▶ _INSTRUCTIONS TO FOLLOW_: Copy each line below containing "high".

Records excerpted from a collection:
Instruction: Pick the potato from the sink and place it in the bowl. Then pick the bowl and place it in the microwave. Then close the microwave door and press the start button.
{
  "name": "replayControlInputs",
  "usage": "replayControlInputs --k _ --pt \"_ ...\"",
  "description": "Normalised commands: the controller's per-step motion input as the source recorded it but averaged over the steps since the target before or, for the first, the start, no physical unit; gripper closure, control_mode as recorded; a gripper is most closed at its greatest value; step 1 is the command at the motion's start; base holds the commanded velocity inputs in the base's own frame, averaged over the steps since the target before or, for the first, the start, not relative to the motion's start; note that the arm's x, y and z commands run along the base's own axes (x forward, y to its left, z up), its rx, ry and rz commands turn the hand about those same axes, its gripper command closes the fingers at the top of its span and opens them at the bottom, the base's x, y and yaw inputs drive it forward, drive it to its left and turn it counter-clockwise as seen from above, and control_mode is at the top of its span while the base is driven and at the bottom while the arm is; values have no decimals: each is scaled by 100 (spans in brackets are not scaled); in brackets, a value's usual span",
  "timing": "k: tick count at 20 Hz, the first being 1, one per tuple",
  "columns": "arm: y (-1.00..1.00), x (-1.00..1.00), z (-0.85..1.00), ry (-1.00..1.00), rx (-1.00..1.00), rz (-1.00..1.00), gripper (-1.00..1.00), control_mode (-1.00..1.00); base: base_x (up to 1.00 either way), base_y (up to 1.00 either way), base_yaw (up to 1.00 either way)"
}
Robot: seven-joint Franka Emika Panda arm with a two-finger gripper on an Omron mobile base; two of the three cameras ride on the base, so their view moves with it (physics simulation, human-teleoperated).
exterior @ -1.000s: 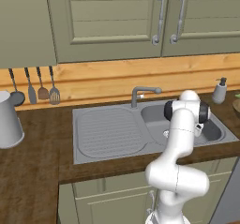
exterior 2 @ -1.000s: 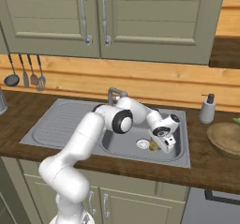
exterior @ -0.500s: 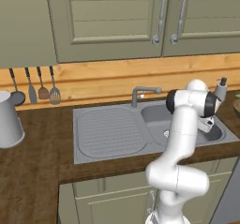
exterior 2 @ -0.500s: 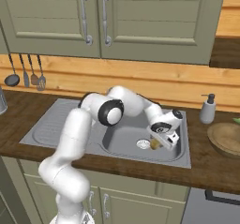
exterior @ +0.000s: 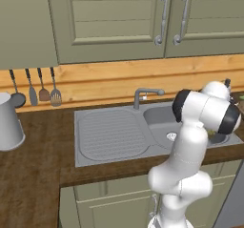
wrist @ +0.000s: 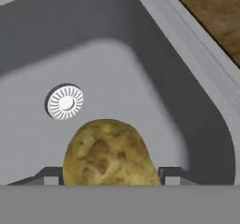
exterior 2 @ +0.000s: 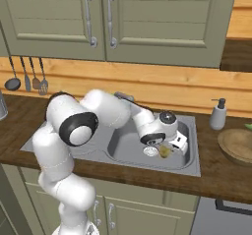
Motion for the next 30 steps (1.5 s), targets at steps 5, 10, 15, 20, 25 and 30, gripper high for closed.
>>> replayControlInputs --k 5,10,15,20,25,30 --pt "-41 -31 100 -23 -28 0 100 -100 0 0 0" --pt "-60 -3 100 -12 -15 0 100 -100 0 0 0" --pt "-78 4 94 0 0 -10 100 -100 0 0 0" --pt "-76 1 46 0 0 -19 100 -100 0 0 0" --pt "-53 0 1 7 0 -28 100 -100 0 0 0" --pt "-31 0 -10 11 5 -30 100 -100 0 0 0"
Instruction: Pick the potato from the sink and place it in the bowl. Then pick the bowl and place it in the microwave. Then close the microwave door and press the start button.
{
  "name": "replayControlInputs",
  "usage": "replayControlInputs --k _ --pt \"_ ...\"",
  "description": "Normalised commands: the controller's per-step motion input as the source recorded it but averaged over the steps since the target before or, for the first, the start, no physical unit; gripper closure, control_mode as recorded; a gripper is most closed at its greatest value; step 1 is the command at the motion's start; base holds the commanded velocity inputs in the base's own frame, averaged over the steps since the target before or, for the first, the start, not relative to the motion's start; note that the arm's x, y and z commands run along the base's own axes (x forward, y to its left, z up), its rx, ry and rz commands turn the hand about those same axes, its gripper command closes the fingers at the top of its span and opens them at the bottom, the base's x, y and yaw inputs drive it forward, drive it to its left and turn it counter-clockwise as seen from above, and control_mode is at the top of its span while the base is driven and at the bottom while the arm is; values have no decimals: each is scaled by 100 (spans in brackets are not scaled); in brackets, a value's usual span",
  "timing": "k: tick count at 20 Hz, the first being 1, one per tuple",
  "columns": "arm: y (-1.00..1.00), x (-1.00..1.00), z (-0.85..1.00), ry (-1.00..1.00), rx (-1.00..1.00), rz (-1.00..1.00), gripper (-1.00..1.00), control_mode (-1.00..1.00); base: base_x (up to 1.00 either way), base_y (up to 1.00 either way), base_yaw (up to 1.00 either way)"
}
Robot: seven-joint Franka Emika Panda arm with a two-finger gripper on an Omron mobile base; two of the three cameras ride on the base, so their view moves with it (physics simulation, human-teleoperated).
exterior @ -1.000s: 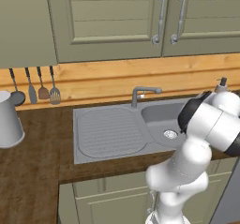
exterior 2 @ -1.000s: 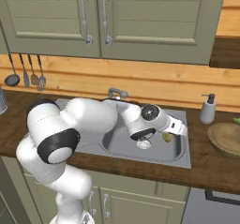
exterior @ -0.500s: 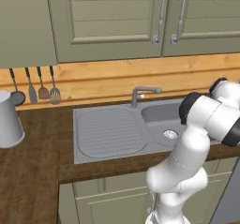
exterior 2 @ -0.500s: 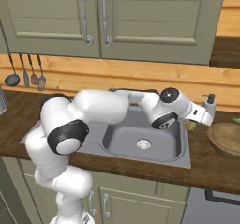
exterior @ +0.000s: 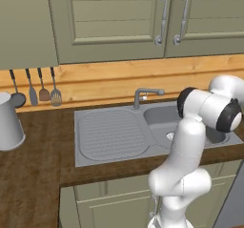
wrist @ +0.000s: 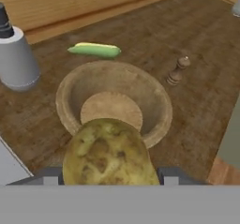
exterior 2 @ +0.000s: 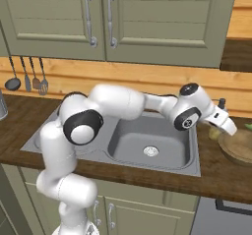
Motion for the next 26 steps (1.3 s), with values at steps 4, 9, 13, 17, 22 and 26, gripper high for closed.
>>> replayControlInputs --k 4,9,13,17,22,26 --pt "-59 6 -14 2 16 -10 100 -100 0 0 0" --pt "-64 1 -18 1 21 -6 100 -100 0 0 0" --pt "-59 11 0 0 15 -6 100 -100 0 0 0" --pt "-54 2 -20 0 8 -6 100 -100 0 0 0" --pt "-6 13 -60 0 0 -1 -100 -100 0 0 0" --pt "0 47 -3 0 -1 -6 -100 -100 0 0 0"
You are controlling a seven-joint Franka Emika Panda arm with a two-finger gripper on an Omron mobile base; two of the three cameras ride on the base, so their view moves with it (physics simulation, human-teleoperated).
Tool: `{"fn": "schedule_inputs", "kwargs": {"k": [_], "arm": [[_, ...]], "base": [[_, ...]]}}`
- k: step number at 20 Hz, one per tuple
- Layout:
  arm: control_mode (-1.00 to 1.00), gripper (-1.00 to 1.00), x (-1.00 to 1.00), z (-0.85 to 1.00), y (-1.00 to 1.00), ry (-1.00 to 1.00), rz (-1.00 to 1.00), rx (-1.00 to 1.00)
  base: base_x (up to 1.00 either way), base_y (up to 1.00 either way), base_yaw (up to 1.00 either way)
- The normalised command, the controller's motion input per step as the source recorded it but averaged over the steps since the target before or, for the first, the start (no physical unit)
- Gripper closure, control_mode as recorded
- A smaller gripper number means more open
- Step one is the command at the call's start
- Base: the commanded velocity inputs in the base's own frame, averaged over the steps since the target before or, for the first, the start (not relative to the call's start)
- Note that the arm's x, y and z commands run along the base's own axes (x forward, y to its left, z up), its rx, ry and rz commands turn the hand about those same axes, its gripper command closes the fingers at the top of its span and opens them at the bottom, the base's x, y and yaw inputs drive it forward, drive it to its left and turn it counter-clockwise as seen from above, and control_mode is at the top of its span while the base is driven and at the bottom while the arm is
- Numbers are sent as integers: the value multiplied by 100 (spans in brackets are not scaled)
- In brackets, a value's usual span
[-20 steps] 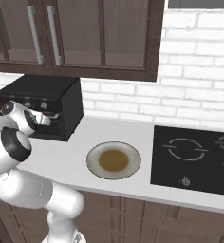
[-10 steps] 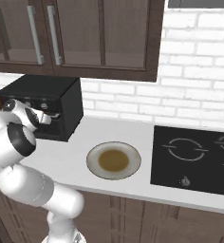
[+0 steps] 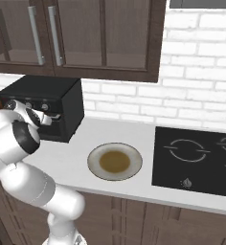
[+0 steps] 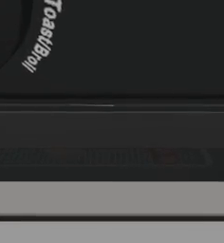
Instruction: Pick up the kebab skewer and baguette bread, and place them inside the toaster oven. Close the toaster oven door and start by setting the timer.
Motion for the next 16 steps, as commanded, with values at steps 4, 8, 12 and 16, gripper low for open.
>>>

▶ _OUTPUT FOR THIS EXERCISE_:
Motion for the next 30 steps (1.5 s), targets at steps 5, 10, 15, 20, 25 and 30, gripper high for closed.
Motion for the next 26 steps (1.3 s), with values at steps 4, 9, 13, 17, 22 and 26, gripper high for closed.

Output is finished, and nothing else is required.